The SNL model provides the opportunity to separately evaluate neurons in the L5 DRG that are axotomized versus the adjacent L4 neurons. After SNL, features of Ca2+ storage and release in these two populations are divergent. In contrast to axotomized L5 neurons, ionomycin release of stored Ca2+ is elevated in L4 neurons, although this may represent increased release from the mitochondrial component of stored Ca2+ released. The L4 neurons also show an expanded Ca2+ storage capacity, as shown by a supranormal level of releasable Ca2+ after cytoplasmic Ca2+ loading. Finally, whereas axotomy diminishes Ca2+ release by caffeine or thapsigargin and decreases [Ca2+]L measured by mag-Fura-2 in permeabilized L5 neurons, these are unaffected in the L4 population. These divergent findings may result from the difference in predominant influences of SNL on the L5 versus L4 neurons.

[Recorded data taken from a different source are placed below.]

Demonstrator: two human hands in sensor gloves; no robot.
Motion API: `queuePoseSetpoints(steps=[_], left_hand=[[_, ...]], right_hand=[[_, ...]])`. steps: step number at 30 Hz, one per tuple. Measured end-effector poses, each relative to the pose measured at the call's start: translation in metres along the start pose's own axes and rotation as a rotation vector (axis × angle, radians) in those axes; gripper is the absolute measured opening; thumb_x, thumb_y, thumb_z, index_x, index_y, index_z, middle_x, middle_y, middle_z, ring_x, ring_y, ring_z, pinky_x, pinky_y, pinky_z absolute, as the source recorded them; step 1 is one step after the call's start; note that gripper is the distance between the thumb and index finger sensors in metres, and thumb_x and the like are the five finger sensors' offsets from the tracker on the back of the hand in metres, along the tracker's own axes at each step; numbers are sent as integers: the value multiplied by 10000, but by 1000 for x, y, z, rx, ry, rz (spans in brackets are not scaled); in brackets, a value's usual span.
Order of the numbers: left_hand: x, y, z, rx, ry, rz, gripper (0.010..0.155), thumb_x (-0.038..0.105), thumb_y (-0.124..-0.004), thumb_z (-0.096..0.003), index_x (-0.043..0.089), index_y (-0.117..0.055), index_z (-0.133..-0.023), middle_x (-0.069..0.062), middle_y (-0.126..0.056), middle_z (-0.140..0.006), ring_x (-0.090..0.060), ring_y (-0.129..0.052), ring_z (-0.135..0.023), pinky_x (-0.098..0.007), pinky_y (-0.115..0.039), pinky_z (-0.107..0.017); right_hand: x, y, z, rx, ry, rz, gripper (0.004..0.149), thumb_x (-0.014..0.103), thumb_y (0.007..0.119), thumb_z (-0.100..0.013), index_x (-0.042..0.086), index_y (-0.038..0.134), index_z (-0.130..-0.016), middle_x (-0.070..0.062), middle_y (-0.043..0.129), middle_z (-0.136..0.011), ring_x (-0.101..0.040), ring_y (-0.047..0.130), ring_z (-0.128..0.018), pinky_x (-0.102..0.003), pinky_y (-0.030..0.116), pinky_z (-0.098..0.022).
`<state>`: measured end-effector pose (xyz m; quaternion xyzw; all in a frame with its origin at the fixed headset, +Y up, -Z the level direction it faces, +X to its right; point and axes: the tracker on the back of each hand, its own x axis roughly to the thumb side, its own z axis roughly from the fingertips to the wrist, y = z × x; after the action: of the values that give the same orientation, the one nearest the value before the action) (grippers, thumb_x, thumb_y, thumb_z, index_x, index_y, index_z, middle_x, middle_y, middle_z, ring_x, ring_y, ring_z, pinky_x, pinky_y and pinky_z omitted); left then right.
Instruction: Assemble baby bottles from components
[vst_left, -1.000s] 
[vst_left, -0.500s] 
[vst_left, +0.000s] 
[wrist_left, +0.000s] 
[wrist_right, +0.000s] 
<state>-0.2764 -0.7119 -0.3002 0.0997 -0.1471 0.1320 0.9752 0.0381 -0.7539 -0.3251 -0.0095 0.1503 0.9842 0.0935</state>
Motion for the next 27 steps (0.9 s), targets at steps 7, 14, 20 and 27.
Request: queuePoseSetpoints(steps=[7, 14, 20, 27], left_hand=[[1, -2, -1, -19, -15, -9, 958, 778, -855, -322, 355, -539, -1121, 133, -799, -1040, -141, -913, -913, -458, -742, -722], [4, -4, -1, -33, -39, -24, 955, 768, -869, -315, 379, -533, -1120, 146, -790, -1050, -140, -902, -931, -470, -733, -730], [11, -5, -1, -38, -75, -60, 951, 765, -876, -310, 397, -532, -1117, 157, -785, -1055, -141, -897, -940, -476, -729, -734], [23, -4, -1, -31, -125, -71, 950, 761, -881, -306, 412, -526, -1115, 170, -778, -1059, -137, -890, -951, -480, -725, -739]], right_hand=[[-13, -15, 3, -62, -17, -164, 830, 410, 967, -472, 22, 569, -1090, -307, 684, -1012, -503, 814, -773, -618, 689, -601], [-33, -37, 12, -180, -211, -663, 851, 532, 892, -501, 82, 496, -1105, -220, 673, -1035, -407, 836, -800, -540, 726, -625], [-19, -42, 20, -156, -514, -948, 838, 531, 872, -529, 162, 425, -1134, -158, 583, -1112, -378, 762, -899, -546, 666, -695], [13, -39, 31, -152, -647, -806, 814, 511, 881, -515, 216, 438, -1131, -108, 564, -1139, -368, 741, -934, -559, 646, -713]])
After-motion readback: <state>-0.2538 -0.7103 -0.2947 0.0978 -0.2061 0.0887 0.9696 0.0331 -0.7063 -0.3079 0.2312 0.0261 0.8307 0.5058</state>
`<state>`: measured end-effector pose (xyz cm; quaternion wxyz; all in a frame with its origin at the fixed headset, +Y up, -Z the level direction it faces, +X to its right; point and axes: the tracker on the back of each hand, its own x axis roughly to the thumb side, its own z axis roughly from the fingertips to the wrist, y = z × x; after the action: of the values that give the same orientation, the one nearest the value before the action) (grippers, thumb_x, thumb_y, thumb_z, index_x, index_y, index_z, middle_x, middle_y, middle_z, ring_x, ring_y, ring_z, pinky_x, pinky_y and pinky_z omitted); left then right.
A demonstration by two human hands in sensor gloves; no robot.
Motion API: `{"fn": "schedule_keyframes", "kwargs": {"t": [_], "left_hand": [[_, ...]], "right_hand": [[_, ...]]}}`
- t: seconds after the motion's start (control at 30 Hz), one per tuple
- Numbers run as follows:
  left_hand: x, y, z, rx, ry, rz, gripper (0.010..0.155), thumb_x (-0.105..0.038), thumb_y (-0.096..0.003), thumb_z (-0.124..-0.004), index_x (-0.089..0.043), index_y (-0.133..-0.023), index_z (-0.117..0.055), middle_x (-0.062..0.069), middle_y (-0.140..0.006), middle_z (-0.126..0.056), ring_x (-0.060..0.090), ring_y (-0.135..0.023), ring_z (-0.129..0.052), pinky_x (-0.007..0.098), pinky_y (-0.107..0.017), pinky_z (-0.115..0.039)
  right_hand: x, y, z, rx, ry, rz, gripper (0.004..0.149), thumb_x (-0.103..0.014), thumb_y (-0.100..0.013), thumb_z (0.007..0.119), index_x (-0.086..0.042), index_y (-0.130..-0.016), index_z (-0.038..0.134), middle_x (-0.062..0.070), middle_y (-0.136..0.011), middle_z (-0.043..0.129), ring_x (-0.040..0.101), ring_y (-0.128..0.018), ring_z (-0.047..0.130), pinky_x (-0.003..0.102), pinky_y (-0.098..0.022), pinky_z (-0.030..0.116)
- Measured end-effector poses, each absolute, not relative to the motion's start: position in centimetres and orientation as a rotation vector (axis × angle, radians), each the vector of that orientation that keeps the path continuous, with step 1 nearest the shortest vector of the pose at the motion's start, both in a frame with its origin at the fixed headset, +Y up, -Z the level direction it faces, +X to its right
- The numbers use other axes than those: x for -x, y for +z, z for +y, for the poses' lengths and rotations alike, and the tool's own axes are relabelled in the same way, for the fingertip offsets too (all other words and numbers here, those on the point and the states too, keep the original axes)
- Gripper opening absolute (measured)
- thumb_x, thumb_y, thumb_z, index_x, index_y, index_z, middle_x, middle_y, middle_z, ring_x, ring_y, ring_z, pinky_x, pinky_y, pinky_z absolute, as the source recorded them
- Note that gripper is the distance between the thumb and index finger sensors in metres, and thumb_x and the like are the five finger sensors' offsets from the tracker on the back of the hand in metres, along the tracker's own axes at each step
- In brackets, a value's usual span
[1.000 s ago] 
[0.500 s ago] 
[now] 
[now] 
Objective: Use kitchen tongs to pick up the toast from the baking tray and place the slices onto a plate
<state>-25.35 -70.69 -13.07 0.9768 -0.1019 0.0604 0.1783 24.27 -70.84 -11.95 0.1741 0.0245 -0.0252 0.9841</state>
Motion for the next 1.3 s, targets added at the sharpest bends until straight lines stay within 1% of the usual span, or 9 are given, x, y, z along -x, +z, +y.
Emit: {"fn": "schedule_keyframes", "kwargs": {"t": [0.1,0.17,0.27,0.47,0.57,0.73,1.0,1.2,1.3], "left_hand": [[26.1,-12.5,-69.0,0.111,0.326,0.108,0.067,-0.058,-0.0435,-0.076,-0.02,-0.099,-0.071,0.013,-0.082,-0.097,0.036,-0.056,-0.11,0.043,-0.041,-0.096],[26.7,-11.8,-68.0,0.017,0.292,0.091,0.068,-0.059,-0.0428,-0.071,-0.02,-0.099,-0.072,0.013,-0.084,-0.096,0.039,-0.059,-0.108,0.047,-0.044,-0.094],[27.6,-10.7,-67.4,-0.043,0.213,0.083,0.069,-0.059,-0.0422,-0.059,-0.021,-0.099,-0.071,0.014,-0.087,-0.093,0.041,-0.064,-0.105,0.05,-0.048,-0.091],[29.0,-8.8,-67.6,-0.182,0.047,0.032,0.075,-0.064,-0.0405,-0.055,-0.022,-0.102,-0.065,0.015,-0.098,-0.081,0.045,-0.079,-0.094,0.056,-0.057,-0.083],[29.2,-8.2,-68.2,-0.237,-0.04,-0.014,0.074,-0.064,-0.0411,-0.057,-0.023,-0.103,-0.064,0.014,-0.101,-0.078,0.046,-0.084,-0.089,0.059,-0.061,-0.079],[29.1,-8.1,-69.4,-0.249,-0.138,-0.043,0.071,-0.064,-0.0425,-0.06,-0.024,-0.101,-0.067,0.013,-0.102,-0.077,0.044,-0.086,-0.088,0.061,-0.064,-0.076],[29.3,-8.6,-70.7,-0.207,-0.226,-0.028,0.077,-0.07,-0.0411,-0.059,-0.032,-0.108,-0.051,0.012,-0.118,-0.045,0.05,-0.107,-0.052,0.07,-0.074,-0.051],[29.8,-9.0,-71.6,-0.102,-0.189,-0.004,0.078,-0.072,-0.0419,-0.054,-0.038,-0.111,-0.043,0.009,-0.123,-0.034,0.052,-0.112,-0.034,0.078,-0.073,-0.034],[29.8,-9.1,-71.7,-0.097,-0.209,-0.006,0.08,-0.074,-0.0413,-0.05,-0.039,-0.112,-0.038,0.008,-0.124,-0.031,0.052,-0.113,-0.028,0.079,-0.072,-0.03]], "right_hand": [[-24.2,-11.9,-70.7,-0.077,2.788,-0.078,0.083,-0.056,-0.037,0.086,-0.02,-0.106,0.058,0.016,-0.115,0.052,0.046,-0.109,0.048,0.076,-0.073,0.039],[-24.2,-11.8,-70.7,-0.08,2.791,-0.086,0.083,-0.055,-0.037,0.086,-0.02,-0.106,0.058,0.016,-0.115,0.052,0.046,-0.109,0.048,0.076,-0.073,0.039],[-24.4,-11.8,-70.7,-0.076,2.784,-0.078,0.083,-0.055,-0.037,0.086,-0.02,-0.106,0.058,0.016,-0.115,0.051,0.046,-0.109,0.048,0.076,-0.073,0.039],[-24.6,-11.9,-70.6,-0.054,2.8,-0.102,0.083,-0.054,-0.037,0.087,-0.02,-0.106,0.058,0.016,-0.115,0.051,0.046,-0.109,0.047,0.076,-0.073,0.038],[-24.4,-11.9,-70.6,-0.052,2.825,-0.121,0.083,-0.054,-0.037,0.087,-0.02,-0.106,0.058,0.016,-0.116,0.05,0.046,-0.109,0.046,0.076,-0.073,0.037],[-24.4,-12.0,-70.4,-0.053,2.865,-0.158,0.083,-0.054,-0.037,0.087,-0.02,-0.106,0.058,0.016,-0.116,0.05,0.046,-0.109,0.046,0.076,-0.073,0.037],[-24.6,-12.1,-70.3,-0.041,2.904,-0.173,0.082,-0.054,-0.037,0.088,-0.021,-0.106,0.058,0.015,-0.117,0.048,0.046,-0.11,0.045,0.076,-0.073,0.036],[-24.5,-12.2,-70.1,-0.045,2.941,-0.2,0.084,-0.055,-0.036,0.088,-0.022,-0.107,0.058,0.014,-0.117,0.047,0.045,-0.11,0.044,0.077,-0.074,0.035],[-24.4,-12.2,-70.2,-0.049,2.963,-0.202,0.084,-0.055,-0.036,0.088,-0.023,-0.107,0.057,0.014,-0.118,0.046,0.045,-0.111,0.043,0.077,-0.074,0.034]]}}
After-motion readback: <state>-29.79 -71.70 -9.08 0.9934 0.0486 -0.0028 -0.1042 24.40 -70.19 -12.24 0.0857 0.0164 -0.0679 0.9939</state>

Whereas the SNL results in axotomy of the L5 population, the peripheral axons of the adjacent L4 neurons remain intact but are exposed to inflammatory mediators triggered by Wallerian degeneration of detached L5 axonal segments.15,16,66 Other studies have shown divergent influences on Ca2+ handling in inflammation compared to axotomy. Specifically, models of inflammatory pain reveal increased activity-induced Ca2+ transients in DRG neurons,14 whereas the opposite occurs after axotomy.2 Our current findings also suggest that Ca2+ stores are also differentially regulated by axotomy and inflammation. A degree of inconsistency in our L4 findings may be attributable to a variable admixture of axotomy among the L4 neuronal population following L5 SNL.67
Disruption of the level of Ca2+ stores in neuronal subcellular compartments is a fundamental pathogenic factor in a variety of diseases, including ischemia, acquired immunodeficiency syndrome, and Alzheimer disease.6 In addition to storing Ca2+, the ER is the site assembly and posttranslational modification of proteins by glycosylation and folding. Depletion of luminal Ca2+ triggers highly conserved stress responses involving accumulation of unfolded protein, global suppression of protein synthesis, and activation of a variety of transcription factors, resulting in neuronal dysfunction and death.68 For instance, Ca2+ store depletion by caffeine or thapsigargin exposure suppresses protein synthesis and induces neuronal apoptosis independent of increased [Ca2+]c.69,70 The current findings suggest that similar processes may take place in sensory neurons after peripheral nerve injury and that they may contribute to long-term changes associated with chronic pain.